Czech forests are changing, and instead of monocultures of the same age, in a few decades they will be mainly mixed forests with greater age and spatial diversity. Photo credit: KB / Brno Daily
Czech Republic, 10 June (BD) – “An important tool for the maintenance of forests, as well as for their ecological and production stability and balance, is forestry management – a discipline that usually analyses the state of the forest at ten-year intervals and identifies important parameters about the health of the environment, useful for its future management, such as the thickness structure of the trees, the maximum possible level of harvesting, and so on,” said Tomáš Vrška, director of the Masaryk Forest School in Křtiny.
“In addition to time-based forest management, which has been used across the board for more than 200 years and is codified in all laws, we also need to work with methods of controlling current forest management,” said Vrška. These methods include other ways of establishing the current state of the forest and managing harvesting possibilities. They also make it possible to study forest stand education in order to adapt to structurally differentiated forest stands, rather than traditional monocultures. “Basically, these are mixed forests in which the neighbouring trees are not as thick and tall, but the forest is diverse,” Vrška said.
Forest restoration, he said, can be simplified in three ways, and it depends very much on how large the area of forest to be managed and how it is affected by calamity. In the case of a large-scale calamity, where desolate areas of tens of hectares are created, many areas are restored naturally using pioneer trees that will form ‘replacement stands’. Foresters can then replant under them within ten years with the target species, i.e. beech, fir, spruce, maple.
The second method, which is already used in university forests, is combined regeneration, i.e. a combination of sowing pioneer trees, their infestation and direct planting of seedlings of target trees. In larger areas of medium altitude, for example, a combination of strips of spruce alternating with strips of natural regeneration of pioneer trees or strips of sowing combined with planting of target (mainly deciduous) species is typical.
The third method of restoration is aimed at smaller calamity areas where the first two methods can be applied, but also artificial reforestation can be carried out with target tree species. The aim is not to plant new monocultures, but to divide the area into smaller parts and to combine tree species according to the conditions of each site. “Nowhere in our university forests do we plant more than 0.20 hectares with one tree species. Our goal is to create species- and space-diverse mixed stands that will have the best chance of surviving the pitfalls of future climate change,” said Vrška.
This year, thanks to suitable conditions, foresters at Mendel University in Brno can reduce artificial planting in favour of natural planting and deal mainly with educational interventions, so-called thinning, which they could not previously do to the extent needed due to the calamity. According to Vrška, the constantly repeated mantra that the Czech Republic is a large exporter of raw roundwood in Europe is no longer accurate. The country now has the capacity to process much larger volumes of timber than it did in the 1990s.
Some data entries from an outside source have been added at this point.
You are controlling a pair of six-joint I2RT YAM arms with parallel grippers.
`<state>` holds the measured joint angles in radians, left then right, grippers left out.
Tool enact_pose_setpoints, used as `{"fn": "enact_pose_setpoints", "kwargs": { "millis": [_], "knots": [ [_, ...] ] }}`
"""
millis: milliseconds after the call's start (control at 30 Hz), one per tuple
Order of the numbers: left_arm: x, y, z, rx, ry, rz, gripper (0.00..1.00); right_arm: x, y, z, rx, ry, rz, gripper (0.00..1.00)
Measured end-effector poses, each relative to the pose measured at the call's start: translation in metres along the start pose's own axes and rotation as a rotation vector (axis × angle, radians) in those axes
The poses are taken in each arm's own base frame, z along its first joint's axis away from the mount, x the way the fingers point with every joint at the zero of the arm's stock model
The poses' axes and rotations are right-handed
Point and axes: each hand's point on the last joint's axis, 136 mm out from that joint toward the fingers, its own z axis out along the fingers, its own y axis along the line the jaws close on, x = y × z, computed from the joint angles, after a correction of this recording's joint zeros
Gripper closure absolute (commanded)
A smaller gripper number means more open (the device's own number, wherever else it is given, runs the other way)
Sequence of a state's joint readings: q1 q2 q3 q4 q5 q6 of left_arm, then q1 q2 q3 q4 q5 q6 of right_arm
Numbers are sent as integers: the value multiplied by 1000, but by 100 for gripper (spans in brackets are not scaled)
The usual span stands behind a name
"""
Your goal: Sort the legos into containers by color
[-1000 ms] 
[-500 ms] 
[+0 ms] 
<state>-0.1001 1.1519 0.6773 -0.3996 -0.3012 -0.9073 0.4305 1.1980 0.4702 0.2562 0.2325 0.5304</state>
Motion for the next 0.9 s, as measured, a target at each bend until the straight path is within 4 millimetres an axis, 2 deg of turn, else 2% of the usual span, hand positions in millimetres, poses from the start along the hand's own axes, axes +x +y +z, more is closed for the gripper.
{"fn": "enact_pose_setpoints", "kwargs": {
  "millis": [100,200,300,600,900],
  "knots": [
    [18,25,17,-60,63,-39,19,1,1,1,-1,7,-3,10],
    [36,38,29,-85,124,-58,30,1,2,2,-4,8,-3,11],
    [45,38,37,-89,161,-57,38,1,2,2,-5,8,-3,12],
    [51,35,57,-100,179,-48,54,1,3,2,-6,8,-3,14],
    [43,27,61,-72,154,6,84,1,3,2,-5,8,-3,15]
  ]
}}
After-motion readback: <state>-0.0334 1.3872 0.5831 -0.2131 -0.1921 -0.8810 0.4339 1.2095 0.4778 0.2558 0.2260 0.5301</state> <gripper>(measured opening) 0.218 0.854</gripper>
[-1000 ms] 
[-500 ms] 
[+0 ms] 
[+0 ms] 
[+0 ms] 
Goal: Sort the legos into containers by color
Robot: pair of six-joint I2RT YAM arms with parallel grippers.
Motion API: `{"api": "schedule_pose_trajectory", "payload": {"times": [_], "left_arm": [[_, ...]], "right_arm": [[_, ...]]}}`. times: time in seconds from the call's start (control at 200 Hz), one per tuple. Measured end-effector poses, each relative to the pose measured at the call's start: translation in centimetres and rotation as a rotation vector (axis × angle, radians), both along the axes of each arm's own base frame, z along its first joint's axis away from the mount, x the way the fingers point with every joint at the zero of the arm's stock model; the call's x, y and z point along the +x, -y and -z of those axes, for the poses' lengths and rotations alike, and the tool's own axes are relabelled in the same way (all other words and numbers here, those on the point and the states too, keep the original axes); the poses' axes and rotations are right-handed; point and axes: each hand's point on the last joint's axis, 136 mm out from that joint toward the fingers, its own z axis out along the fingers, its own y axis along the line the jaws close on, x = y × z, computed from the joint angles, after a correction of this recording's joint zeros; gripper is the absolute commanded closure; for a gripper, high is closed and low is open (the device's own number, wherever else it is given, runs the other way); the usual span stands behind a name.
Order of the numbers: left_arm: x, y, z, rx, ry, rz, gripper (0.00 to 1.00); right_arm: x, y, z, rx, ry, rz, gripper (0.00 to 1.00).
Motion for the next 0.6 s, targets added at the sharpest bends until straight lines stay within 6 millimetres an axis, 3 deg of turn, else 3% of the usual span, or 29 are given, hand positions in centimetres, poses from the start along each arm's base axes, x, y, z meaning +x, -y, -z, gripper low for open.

Foresters are now hoping for a few years’ respite before the next calamity. But given climate change and drought, they are likely to return. Vrska said little is discussed, for example, about the problems of beech forests, such as when soils maintain a high temperature during both day and night, and the beech, which is often grown in relatively large hectares and has a small canopy, gradually decays with prolonged lack of rainfall. “This quickly reduces the quality of the wood in the trunk and instead of being used to make furniture or parquet boards, for example, to bind carbon in the wood over the long term, it ends up in the fuel programme and is run up the chimney,” Vrška added. “This example shows how important it is to think about forests and climate change in a broader context.”